#### About this exercise
Although the records include pictures, the copy should not; write out exactly the lines from the first through the line with "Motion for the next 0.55".

#### Data under study
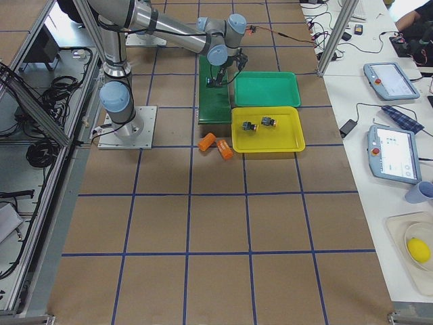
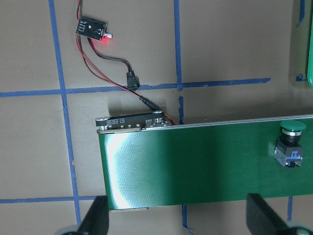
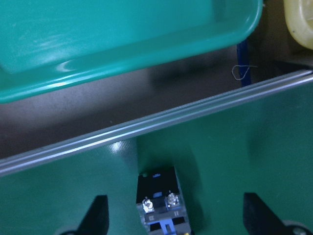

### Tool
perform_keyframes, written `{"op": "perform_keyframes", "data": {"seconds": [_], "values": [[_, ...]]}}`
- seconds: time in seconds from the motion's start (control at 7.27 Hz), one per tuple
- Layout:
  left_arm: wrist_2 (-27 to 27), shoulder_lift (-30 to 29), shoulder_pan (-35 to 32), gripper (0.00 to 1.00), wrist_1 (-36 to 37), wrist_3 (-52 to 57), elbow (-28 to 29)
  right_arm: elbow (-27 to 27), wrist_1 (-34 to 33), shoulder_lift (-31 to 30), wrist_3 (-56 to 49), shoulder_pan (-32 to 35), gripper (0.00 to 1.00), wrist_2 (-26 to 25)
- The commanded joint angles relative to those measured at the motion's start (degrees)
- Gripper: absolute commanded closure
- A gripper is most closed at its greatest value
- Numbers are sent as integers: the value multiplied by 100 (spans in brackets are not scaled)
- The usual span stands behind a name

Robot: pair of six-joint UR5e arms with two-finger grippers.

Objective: Sort buttons by color to trays
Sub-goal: 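Move the right gripper to the green button on the belt and grasp it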

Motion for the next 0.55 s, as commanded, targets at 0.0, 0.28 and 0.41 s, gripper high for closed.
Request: {"op": "perform_keyframes", "data": {"seconds": [0.0, 0.28, 0.41], "values": [[9, 0, 10, 0, 0, 9, 13, 146, -8, 8, -13, -66, 100, -15], [0, 0, 10, 0, 0, 0, 22, 102, -34, -27, -13, -75, 100, -58], [0, 0, 10, 0, 0, 0, 22, 15, -86, -88, -22, -119, 100, -337]]}}
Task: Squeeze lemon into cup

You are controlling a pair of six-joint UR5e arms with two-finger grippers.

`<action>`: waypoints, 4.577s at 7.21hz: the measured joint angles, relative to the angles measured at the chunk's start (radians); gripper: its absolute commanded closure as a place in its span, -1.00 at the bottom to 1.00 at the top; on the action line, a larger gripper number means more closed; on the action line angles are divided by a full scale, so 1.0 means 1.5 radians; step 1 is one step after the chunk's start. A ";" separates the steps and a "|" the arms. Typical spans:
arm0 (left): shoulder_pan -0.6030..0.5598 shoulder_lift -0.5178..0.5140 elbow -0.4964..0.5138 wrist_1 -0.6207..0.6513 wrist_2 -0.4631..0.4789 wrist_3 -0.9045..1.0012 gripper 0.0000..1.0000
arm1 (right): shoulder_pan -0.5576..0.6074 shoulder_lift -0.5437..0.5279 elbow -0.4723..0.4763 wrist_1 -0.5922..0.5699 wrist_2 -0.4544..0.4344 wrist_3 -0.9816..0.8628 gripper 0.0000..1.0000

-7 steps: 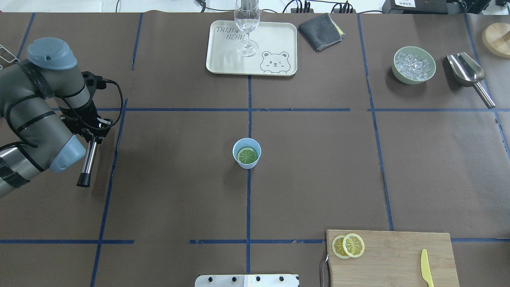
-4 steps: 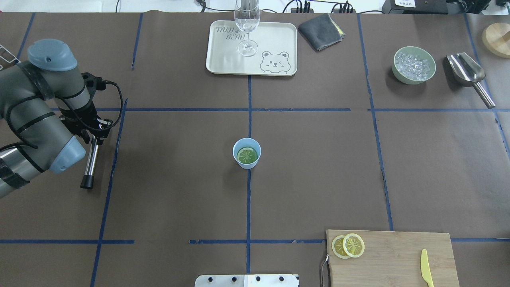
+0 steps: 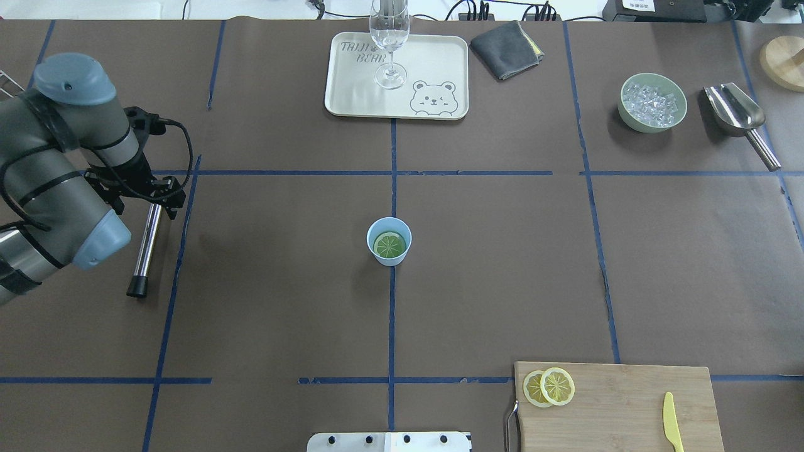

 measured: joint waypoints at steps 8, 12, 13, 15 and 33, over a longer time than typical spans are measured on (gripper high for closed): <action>-0.382 0.143 -0.053 0.008 -0.064 0.453 -1.00 | 0.000 -0.012 -0.010 -0.008 0.001 0.003 -1.00; -0.426 0.200 -0.040 -0.036 -0.066 0.495 -1.00 | 0.000 -0.012 -0.008 -0.008 0.002 0.003 -1.00; -0.426 0.216 -0.026 -0.061 -0.067 0.496 -1.00 | 0.000 -0.012 -0.008 -0.008 0.002 0.003 -1.00; -0.427 0.239 -0.019 -0.081 -0.067 0.493 -1.00 | 0.000 -0.012 -0.010 -0.007 0.002 0.003 -1.00; -0.425 0.266 -0.009 -0.085 -0.108 0.490 -1.00 | 0.001 -0.047 -0.021 -0.002 0.012 0.003 -1.00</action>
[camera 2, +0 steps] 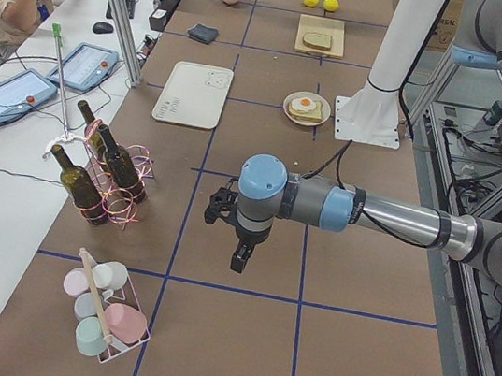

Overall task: Make sandwich and place on tray
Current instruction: 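Move the right gripper toward the bread slice on the wooden board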

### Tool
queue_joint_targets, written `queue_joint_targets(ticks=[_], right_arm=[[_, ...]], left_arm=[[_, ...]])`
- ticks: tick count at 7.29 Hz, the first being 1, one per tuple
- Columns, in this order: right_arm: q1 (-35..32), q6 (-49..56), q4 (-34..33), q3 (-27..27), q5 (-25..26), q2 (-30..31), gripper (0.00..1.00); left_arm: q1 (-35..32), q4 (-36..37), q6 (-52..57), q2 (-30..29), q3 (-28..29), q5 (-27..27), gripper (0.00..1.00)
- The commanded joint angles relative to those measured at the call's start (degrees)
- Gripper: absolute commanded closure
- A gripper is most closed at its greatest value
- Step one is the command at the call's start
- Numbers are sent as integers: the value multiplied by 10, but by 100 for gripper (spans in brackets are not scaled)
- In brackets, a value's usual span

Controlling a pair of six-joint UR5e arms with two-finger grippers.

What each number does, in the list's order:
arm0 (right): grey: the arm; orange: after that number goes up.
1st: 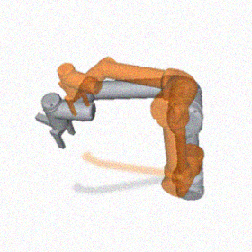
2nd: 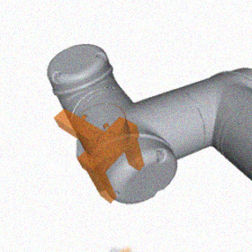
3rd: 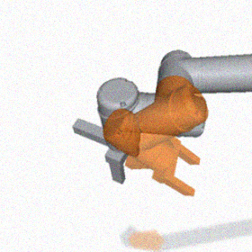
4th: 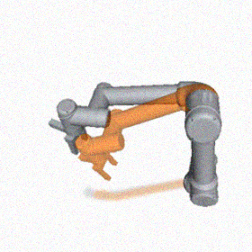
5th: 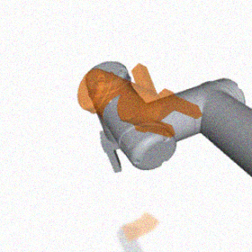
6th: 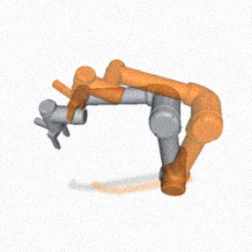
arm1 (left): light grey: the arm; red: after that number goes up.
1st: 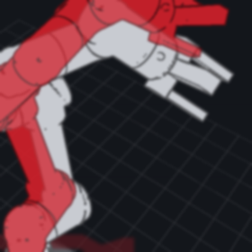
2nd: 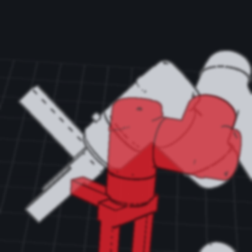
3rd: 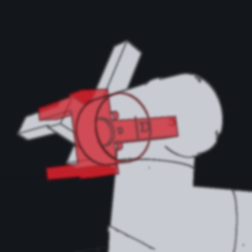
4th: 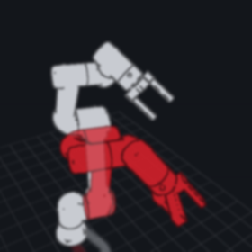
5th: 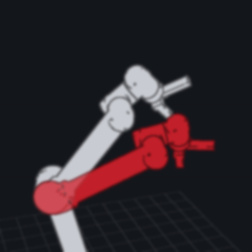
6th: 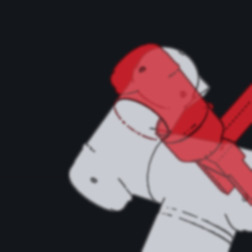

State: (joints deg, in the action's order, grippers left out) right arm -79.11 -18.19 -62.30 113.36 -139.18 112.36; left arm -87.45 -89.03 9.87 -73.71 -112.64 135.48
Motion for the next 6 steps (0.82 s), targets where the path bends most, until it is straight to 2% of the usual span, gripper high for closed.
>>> queue_joint_targets(ticks=[1, 2, 3, 4, 5, 6], right_arm=[[147, -282, 178, -2, 39, 10, 0], [229, -374, 250, -3, 121, 27, 0], [297, -433, 303, -9, 178, 41, 0], [362, -481, 308, -10, 229, 44, 8], [433, -540, 324, -11, 311, 51, 12], [468, -558, 362, -30, 338, 57, 18]], left_arm=[[0, 0, 0, 0, -2, 0, 0], [0, 0, 0, 1, -2, 0, 0], [0, 0, 0, 0, -1, 0, 0], [0, 0, 0, 1, -1, 0, 0], [0, 0, 0, 0, -1, 0, 0], [0, 0, 1, 1, -1, 0, 0]])
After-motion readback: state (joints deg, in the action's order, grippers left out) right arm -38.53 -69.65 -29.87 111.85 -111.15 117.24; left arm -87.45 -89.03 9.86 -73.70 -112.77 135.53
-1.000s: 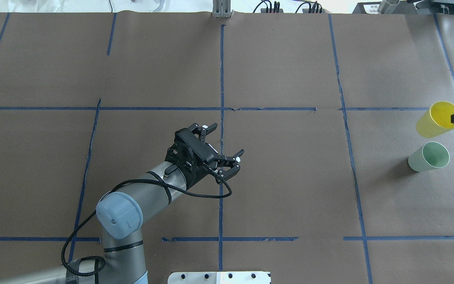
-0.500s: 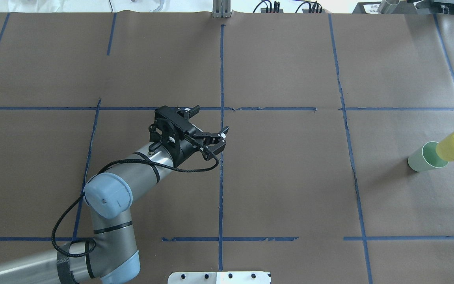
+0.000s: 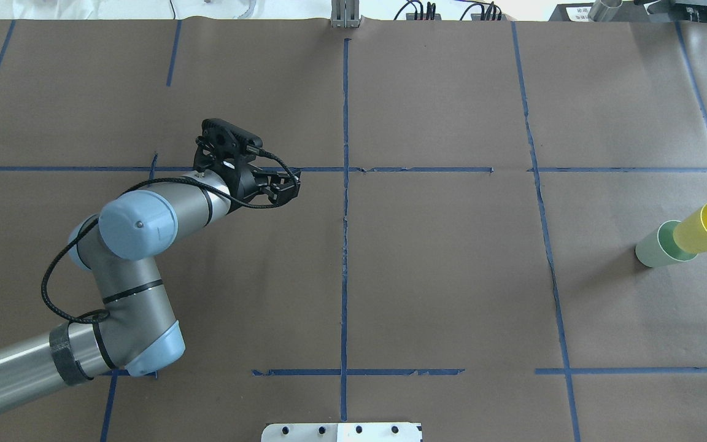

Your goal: Transfer and stack yellow cup on green cup

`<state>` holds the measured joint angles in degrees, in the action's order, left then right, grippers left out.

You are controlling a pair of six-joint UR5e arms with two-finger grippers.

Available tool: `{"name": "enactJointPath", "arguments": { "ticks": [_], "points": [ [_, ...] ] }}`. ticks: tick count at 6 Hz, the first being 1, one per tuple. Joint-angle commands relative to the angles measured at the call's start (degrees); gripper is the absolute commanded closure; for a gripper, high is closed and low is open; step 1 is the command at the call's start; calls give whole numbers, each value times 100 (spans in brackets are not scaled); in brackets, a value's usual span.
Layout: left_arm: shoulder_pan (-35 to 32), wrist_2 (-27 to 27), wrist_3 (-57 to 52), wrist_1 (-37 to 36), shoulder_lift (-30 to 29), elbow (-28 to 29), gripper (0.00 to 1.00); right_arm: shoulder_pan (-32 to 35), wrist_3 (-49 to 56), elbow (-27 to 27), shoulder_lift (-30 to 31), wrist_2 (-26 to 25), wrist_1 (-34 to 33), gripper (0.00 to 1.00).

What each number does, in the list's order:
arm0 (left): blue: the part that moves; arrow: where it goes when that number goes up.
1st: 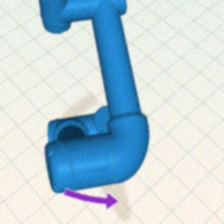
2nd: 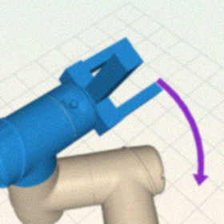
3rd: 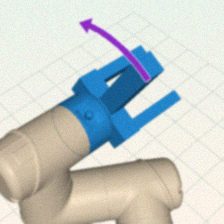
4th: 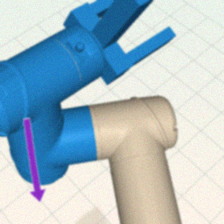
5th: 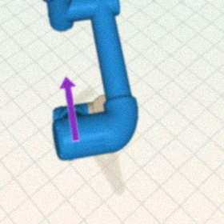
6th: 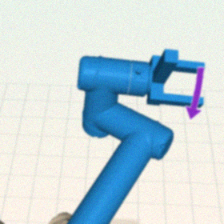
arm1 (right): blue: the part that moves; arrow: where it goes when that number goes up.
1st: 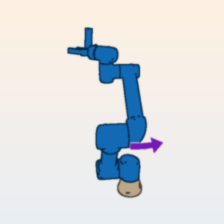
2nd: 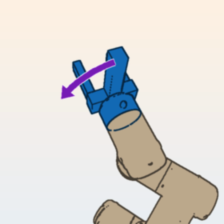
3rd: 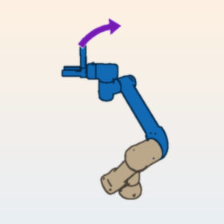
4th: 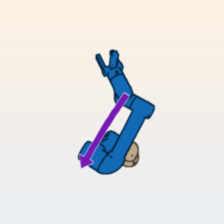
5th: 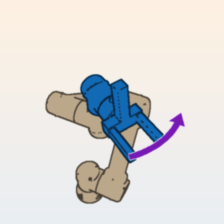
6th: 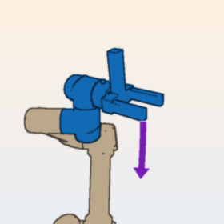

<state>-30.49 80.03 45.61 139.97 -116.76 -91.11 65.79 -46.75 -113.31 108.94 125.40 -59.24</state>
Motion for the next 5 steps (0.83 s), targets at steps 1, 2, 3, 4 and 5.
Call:
{"name": "enactJointPath", "arguments": {
  "ticks": [1, 2, 3, 4, 5],
  "points": [
    [-430, 441, 132, -652, 152, -3, 0, -179, 8, 106, -4, -7, 0, 97],
    [-876, 1069, 132, -1221, 153, -12, 0, -215, 77, 142, -4, -15, 0, 88],
    [-1454, 1859, 132, -1723, 162, -20, 0, -224, 78, 151, -13, -15, 9, 68],
    [-2104, 2659, 124, -2154, 171, 23, 0, -224, 69, 168, -108, -50, 0, 1],
    [-2641, 3511, 98, -2733, 180, 49, 0, -233, 61, 177, -136, -51, 0, 0]
  ]
}}
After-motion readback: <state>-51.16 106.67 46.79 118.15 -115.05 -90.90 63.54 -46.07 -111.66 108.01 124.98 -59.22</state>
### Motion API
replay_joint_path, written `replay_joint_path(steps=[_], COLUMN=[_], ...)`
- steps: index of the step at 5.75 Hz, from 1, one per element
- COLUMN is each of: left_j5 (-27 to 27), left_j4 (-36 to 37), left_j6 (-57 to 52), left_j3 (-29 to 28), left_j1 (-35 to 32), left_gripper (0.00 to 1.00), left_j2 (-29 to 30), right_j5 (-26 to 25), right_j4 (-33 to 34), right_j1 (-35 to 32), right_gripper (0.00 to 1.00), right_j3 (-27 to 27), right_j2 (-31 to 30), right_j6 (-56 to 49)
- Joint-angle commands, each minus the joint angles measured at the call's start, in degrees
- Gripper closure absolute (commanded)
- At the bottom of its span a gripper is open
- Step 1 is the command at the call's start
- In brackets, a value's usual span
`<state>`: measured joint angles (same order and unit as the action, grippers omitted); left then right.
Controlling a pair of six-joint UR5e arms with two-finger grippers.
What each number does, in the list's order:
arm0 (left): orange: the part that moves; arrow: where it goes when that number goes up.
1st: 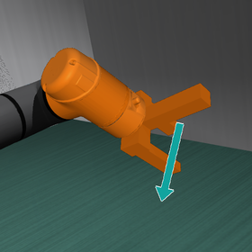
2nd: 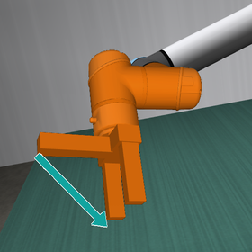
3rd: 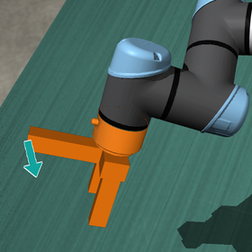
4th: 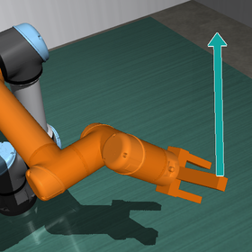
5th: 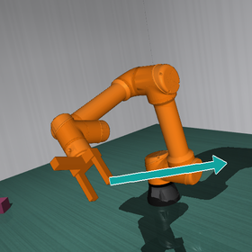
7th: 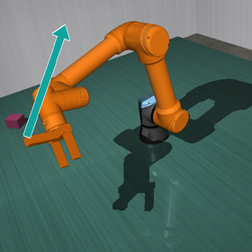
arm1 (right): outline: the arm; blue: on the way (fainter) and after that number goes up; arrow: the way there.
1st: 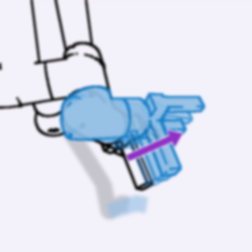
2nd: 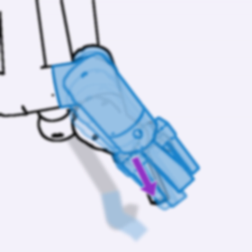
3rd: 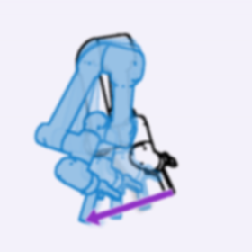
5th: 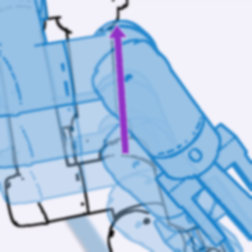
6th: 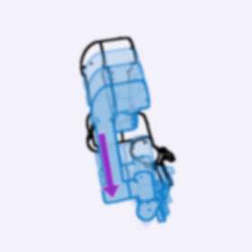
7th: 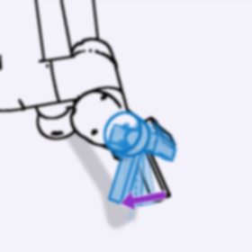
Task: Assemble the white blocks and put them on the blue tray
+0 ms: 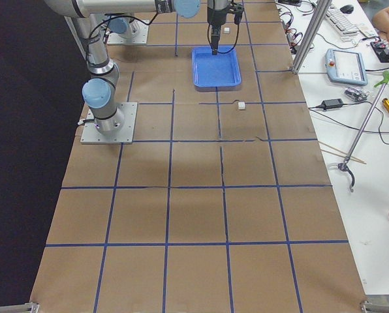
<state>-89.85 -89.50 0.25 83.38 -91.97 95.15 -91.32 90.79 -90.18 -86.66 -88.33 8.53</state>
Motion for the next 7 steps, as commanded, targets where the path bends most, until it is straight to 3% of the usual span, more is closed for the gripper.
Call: replay_joint_path(steps=[1,3,4,5,6,7], left_j5=[-0.4,-0.8,-0.9,-0.8,-0.8,-0.9], left_j4=[0.5,2.2,2.3,9.7,16.5,21.2], left_j6=[0.4,-0.9,-1.1,-1.8,-3.7,-4.1], left_j3=[0.3,1.0,4.3,5.4,3.6,0.7], left_j1=[0.0,1.4,2.7,4.9,6.8,7.5], left_gripper=[0.01,0.01,0.01,0.01,0.08,0.07], left_j2=[0.3,0.7,0.8,3.4,9.9,15.9], right_j5=[0.0,0.0,0.0,0.0,0.0,0.0], right_j4=[0.0,0.0,0.0,0.0,0.0,0.0], right_j1=[0.0,0.0,0.0,0.0,0.0,0.0], right_gripper=[0.00,0.00,0.00,0.00,0.00,0.00], right_j3=[0.0,0.0,0.0,0.0,0.0,0.0], right_j2=[0.0,0.0,0.0,0.0,0.0,0.0], right_j6=[0.0,0.0,0.0,0.0,0.0,0.0])
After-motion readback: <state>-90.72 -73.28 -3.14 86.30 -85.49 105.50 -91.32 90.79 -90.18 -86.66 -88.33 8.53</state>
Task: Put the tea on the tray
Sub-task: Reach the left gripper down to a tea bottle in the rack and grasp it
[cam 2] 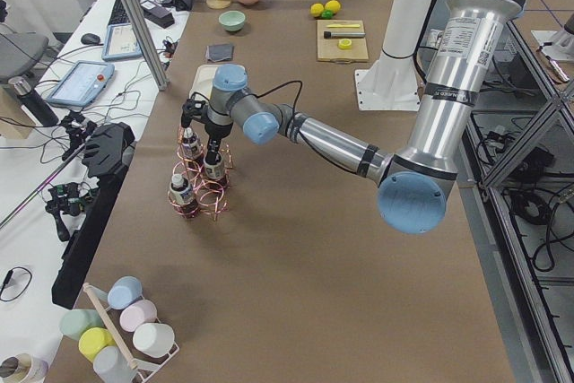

#### Response area
### Tool
perform_keyframes, written `{"op": "perform_keyframes", "data": {"seconds": [_], "values": [[_, ...]]}}`
- seconds: time in seconds from the motion's start (control at 7.27 Hz), one per tuple
- Layout:
  left_arm: wrist_2 (-27 to 27), shoulder_lift (-30 to 29), shoulder_pan (-35 to 32), gripper (0.00 to 1.00), wrist_1 (-36 to 37), wrist_3 (-52 to 57), elbow (-28 to 29)
  right_arm: elbow (-27 to 27), wrist_1 (-34 to 33), shoulder_lift (-31 to 30), wrist_3 (-56 to 49), shoulder_pan (-32 to 35), gripper (0.00 to 1.00), wrist_2 (-26 to 25)
- The commanded joint angles relative to those measured at the motion's start (degrees)
- Gripper: absolute commanded closure
- A gripper is most closed at its greatest value
- Numbers are sent as integers: the value multiplied by 100 (spans in brackets are not scaled)
- The usual span stands behind a name

Robot: pair of six-joint UR5e arms with two-finger grippers.

Objective: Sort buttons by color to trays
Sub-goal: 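Move the right gripper to the green button on the belt and grasp it
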
Motion for the next 0.55 s, as commanded, targets at 0.0, 0.28 and 0.41 s, gripper high for closed.

This exercise has been answered in full.